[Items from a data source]
#####

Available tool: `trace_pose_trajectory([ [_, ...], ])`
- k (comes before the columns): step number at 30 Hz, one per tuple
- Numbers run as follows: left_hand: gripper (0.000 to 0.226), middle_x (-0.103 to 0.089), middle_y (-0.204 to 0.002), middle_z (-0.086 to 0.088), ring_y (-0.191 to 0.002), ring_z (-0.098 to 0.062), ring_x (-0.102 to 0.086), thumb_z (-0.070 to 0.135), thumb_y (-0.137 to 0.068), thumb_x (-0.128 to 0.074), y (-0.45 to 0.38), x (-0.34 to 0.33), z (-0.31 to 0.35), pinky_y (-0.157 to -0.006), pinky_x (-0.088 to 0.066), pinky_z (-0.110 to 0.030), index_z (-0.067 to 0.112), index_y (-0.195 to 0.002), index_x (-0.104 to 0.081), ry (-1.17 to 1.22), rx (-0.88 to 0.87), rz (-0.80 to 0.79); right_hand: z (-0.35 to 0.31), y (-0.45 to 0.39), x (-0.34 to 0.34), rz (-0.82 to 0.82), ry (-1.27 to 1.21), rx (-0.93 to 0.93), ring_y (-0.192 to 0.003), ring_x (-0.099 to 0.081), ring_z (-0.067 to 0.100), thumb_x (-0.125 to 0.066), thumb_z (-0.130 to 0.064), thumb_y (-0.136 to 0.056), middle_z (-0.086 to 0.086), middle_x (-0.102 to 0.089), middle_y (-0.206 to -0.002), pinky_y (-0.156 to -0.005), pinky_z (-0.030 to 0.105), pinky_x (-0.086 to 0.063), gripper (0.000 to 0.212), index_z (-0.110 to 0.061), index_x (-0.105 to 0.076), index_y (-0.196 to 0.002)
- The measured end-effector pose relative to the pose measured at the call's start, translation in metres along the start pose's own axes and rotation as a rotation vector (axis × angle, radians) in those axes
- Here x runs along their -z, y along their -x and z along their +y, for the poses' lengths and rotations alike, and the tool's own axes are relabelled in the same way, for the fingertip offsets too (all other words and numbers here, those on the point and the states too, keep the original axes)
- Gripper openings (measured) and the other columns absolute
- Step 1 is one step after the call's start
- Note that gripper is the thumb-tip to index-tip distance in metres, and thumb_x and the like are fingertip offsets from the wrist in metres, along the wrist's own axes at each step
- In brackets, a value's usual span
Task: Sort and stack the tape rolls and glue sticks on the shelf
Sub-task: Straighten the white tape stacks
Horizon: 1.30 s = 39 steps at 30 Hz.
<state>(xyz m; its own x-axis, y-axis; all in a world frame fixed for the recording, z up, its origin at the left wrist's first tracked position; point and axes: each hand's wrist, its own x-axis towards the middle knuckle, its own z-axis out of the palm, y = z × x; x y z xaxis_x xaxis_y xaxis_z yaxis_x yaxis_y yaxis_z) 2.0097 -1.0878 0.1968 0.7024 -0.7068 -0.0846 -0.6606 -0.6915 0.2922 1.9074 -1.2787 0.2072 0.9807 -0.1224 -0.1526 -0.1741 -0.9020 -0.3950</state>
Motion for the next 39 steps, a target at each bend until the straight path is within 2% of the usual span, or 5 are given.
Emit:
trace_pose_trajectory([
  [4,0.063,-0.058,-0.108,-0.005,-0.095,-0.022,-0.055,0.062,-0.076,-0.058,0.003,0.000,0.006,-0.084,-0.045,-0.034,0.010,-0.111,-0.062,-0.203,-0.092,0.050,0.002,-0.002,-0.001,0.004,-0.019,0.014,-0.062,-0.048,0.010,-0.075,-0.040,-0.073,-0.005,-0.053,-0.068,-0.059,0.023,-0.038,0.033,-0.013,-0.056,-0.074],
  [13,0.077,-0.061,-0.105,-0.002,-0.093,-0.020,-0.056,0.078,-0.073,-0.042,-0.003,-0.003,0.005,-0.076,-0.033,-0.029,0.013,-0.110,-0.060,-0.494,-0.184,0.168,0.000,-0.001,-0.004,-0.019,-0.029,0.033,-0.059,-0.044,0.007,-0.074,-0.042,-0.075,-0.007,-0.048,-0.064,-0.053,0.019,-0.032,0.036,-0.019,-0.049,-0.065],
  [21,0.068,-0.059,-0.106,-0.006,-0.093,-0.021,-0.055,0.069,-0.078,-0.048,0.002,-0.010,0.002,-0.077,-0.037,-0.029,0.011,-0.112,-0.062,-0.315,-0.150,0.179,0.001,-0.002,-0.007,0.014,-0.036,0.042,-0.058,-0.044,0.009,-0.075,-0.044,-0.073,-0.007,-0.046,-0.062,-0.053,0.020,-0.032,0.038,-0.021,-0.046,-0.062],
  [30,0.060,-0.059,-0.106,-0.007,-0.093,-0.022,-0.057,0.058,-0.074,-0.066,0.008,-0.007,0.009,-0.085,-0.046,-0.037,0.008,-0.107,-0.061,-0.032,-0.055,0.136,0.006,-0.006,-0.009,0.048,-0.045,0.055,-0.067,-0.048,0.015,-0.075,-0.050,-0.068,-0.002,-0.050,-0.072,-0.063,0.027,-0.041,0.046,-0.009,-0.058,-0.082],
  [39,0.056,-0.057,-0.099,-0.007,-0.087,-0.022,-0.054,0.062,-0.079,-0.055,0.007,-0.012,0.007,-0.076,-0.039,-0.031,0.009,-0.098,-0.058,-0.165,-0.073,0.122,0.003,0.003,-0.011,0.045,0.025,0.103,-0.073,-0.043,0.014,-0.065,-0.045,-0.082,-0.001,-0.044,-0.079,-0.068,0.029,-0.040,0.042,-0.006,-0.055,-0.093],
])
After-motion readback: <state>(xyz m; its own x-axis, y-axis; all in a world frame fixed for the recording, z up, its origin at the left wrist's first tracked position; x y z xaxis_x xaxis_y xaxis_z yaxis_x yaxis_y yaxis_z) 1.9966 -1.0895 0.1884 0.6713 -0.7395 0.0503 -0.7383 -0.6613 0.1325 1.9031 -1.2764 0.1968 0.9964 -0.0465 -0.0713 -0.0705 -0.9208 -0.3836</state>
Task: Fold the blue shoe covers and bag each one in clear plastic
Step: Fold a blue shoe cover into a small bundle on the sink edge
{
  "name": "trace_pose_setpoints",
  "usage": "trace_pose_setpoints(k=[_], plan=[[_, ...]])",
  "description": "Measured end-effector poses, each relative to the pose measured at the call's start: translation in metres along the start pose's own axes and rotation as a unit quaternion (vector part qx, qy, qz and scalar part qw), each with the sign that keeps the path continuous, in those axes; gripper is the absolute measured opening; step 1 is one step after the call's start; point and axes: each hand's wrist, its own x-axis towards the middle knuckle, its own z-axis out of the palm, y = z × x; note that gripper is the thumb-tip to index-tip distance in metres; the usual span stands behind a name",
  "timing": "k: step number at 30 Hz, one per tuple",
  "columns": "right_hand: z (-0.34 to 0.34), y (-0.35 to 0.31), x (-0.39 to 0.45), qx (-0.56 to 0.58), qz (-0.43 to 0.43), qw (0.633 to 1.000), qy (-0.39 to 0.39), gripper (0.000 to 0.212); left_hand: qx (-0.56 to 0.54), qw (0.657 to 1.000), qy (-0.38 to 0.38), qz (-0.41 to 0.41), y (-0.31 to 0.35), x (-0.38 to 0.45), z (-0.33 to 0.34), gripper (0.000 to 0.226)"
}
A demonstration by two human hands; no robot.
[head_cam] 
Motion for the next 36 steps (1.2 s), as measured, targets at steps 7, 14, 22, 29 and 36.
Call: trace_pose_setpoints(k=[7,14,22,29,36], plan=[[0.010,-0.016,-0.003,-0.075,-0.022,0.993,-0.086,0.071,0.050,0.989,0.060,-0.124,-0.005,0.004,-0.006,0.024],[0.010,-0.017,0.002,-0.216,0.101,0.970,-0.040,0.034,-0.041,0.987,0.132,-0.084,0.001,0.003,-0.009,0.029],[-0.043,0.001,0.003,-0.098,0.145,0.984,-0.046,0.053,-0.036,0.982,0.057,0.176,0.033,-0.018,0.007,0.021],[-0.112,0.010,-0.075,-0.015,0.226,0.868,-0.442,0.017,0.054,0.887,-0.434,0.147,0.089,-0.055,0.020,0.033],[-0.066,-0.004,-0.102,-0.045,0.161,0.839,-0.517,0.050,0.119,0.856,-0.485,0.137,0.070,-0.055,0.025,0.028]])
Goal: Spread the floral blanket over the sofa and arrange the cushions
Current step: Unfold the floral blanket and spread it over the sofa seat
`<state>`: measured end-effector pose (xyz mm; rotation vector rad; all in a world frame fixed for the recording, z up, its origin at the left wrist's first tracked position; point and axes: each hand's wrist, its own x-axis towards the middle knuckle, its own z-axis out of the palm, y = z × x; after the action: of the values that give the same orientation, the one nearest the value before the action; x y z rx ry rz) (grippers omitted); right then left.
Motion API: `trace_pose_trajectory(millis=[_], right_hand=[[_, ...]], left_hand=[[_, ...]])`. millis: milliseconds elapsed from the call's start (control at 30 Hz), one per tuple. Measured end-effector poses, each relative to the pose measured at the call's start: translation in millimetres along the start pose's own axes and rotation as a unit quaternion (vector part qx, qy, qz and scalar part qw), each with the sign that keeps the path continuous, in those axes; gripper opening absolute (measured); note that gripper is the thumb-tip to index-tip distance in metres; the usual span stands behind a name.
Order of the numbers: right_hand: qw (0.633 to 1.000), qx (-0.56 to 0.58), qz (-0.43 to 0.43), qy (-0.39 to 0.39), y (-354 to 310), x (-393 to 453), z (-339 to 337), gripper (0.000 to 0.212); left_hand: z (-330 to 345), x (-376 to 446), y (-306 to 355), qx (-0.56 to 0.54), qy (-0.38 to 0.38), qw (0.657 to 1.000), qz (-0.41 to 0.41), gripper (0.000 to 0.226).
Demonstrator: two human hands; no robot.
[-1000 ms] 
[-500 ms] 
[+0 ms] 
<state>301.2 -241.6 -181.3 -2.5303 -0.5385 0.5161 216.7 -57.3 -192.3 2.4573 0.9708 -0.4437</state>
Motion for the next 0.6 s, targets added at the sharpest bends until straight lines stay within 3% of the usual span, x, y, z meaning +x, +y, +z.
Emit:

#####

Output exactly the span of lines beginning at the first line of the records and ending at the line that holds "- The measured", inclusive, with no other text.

# [EXERCISE RESPONSE]
Available tool: `trace_pose_trajectory([ [_, ...], ])`
- k (comes before the columns): step number at 30 Hz, one per tuple
- Numbers run as follows: left_hand: gripper (0.000 to 0.226), middle_x (-0.103 to 0.089), middle_y (-0.204 to 0.002), middle_z (-0.086 to 0.088), ring_y (-0.191 to 0.002), ring_z (-0.098 to 0.062), ring_x (-0.102 to 0.086), thumb_z (-0.070 to 0.135), thumb_y (-0.137 to 0.068), thumb_x (-0.128 to 0.074), y (-0.45 to 0.38), x (-0.34 to 0.33), z (-0.31 to 0.35), pinky_y (-0.157 to -0.006), pinky_x (-0.088 to 0.066), pinky_z (-0.110 to 0.030), index_z (-0.067 to 0.112), index_y (-0.195 to 0.002), index_x (-0.104 to 0.081), ry (-1.17 to 1.22), rx (-0.88 to 0.87), rz (-0.80 to 0.79); right_hand: z (-0.35 to 0.31), y (-0.45 to 0.39), x (-0.34 to 0.34), rz (-0.82 to 0.82), ry (-1.27 to 1.21), rx (-0.93 to 0.93), ring_y (-0.192 to 0.003), ring_x (-0.099 to 0.081), ring_z (-0.067 to 0.100), thumb_x (-0.125 to 0.066), thumb_z (-0.130 to 0.064), thumb_y (-0.136 to 0.056), middle_z (-0.086 to 0.086), middle_x (-0.102 to 0.089), middle_y (-0.206 to -0.002), pinky_y (-0.156 to -0.005), pinky_z (-0.030 to 0.105), pinky_x (-0.086 to 0.063), gripper (0.000 to 0.212), index_z (-0.110 to 0.061), index_x (-0.105 to 0.076), index_y (-0.196 to 0.002)
- The measured end-effector pose relative to the pose measured at the call's start, translation in metres along the start pose's own axes and rotation as a rotation vector (axis × angle, radians) in those axes

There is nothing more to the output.